■ INSTRUCTIONS TO FOLLOW:
Where does the word "desk" appear in the entries below? Copy each line that holds it.

■ DATA EXTRACT:
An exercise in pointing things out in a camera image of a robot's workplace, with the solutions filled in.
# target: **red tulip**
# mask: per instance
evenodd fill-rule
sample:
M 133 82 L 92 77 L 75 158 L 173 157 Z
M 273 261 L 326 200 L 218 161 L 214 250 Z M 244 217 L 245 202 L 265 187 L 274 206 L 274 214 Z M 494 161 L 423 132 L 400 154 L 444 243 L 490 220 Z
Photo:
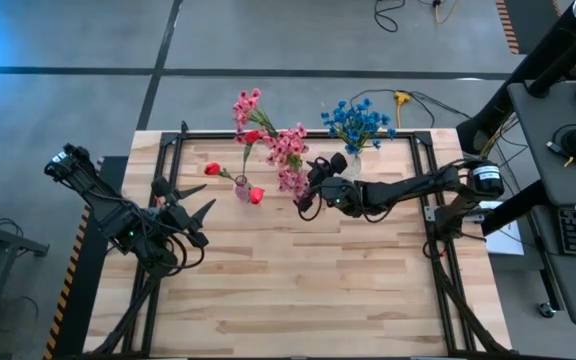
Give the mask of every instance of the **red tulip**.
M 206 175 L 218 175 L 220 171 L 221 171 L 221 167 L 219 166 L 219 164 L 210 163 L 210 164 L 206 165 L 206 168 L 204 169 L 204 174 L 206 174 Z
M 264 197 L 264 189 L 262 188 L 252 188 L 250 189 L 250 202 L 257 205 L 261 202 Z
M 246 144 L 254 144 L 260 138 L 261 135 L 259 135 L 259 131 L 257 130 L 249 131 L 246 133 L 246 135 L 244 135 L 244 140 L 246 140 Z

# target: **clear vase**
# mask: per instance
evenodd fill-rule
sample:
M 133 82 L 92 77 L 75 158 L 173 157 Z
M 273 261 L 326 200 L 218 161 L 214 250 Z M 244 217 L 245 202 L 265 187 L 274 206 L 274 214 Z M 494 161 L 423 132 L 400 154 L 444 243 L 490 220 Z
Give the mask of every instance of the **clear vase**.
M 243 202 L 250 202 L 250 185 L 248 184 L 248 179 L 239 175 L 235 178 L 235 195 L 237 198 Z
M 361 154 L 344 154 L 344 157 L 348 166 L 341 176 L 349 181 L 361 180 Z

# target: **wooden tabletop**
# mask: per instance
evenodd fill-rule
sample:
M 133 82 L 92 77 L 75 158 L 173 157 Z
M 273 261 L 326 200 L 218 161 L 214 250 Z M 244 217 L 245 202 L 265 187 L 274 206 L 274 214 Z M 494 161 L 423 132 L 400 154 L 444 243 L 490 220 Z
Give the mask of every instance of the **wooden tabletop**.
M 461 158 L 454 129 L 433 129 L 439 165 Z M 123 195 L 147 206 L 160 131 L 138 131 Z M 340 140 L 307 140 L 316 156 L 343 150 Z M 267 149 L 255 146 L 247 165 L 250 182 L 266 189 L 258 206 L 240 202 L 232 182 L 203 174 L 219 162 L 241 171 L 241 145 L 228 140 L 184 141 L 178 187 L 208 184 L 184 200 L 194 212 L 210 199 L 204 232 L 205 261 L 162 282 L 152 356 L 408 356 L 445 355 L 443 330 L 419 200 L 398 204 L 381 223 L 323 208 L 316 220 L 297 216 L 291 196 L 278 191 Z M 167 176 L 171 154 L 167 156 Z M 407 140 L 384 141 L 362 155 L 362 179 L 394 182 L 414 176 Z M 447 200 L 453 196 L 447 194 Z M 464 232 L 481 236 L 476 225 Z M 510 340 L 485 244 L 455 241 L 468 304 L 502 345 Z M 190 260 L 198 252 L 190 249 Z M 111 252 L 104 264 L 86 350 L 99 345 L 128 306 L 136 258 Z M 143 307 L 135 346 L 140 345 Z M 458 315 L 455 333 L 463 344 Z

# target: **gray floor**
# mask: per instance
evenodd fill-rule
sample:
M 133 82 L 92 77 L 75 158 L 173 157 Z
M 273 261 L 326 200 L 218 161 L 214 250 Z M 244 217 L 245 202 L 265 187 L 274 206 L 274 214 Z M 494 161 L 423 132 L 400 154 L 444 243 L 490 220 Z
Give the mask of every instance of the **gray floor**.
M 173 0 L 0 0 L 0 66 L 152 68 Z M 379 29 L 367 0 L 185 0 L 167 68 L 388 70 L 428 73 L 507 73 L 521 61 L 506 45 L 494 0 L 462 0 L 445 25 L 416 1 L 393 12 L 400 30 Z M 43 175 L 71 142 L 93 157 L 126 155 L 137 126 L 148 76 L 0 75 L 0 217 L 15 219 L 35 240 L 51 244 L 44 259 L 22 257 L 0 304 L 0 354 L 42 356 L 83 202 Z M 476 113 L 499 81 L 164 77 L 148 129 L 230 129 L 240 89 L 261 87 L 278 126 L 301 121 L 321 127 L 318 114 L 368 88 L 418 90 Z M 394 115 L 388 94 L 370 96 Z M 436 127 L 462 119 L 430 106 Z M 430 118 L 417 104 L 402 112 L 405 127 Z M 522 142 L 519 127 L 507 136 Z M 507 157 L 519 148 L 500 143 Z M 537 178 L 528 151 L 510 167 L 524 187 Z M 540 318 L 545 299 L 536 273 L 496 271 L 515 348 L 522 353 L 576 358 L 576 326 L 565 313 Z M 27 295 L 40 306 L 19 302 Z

==

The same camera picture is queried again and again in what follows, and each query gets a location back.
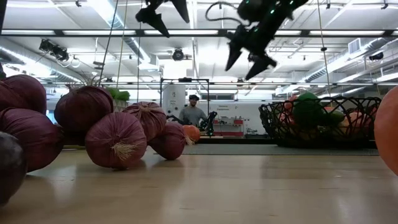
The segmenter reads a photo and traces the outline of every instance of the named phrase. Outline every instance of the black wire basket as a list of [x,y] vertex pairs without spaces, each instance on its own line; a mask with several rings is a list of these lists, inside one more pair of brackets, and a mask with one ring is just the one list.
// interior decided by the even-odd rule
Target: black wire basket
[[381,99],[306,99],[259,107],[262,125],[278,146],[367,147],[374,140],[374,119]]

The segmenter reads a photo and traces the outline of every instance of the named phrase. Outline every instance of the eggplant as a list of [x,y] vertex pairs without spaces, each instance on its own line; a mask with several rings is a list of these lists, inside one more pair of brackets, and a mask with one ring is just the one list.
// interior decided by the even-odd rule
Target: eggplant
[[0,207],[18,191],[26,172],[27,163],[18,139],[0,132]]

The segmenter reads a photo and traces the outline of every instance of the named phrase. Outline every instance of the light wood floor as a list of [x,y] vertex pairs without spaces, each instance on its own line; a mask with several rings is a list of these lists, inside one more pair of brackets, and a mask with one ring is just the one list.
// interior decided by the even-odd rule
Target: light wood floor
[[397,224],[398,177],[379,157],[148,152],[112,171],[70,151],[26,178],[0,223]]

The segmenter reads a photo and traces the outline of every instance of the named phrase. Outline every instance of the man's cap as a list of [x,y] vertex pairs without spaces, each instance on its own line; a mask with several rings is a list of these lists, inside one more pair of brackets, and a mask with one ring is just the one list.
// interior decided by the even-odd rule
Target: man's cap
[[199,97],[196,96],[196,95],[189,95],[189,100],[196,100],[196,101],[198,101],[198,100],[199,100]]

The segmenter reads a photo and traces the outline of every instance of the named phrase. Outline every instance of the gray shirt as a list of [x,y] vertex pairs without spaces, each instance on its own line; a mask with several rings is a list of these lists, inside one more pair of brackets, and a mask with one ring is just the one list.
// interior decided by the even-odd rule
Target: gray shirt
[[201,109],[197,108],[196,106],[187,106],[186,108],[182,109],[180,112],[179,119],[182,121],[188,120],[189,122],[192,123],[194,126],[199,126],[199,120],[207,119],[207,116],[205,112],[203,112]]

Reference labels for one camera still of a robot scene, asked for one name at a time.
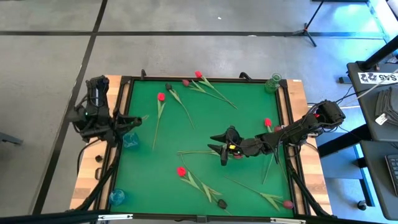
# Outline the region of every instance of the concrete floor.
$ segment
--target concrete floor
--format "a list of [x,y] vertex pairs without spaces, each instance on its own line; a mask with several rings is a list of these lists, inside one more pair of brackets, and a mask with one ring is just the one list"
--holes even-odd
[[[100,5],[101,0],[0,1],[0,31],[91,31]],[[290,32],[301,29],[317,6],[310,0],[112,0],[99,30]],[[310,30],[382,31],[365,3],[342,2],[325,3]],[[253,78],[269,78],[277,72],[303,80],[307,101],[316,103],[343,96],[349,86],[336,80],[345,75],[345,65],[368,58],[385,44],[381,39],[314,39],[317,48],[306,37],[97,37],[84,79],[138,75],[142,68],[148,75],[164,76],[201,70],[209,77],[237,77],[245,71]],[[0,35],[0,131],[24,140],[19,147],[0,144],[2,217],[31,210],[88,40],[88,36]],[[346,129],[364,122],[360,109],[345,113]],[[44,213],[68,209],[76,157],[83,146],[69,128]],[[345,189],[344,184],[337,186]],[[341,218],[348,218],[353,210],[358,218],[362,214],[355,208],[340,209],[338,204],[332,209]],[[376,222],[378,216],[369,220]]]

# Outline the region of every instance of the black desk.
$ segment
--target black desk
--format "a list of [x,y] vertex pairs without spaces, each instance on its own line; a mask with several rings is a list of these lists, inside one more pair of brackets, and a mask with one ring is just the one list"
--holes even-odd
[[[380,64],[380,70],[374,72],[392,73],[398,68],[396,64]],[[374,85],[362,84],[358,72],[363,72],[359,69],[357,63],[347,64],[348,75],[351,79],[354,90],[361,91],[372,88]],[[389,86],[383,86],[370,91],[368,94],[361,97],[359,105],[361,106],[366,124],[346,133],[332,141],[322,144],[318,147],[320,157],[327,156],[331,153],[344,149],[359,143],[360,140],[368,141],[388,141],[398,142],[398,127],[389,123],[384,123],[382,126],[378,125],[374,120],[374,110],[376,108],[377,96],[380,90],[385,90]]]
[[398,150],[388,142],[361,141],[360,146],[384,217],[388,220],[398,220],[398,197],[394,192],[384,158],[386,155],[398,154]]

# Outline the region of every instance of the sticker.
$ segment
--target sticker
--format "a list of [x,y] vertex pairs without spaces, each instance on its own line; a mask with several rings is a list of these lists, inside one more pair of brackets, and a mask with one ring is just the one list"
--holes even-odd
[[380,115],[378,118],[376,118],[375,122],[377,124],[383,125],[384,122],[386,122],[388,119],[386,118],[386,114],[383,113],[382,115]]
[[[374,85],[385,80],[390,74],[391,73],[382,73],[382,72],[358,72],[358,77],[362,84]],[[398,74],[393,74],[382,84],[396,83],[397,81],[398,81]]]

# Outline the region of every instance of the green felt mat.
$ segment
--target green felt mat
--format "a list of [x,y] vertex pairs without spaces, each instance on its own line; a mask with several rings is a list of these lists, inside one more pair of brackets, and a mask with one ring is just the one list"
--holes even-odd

■ FINISHED TASK:
# Outline the region of every instance of the black desk.
--target black desk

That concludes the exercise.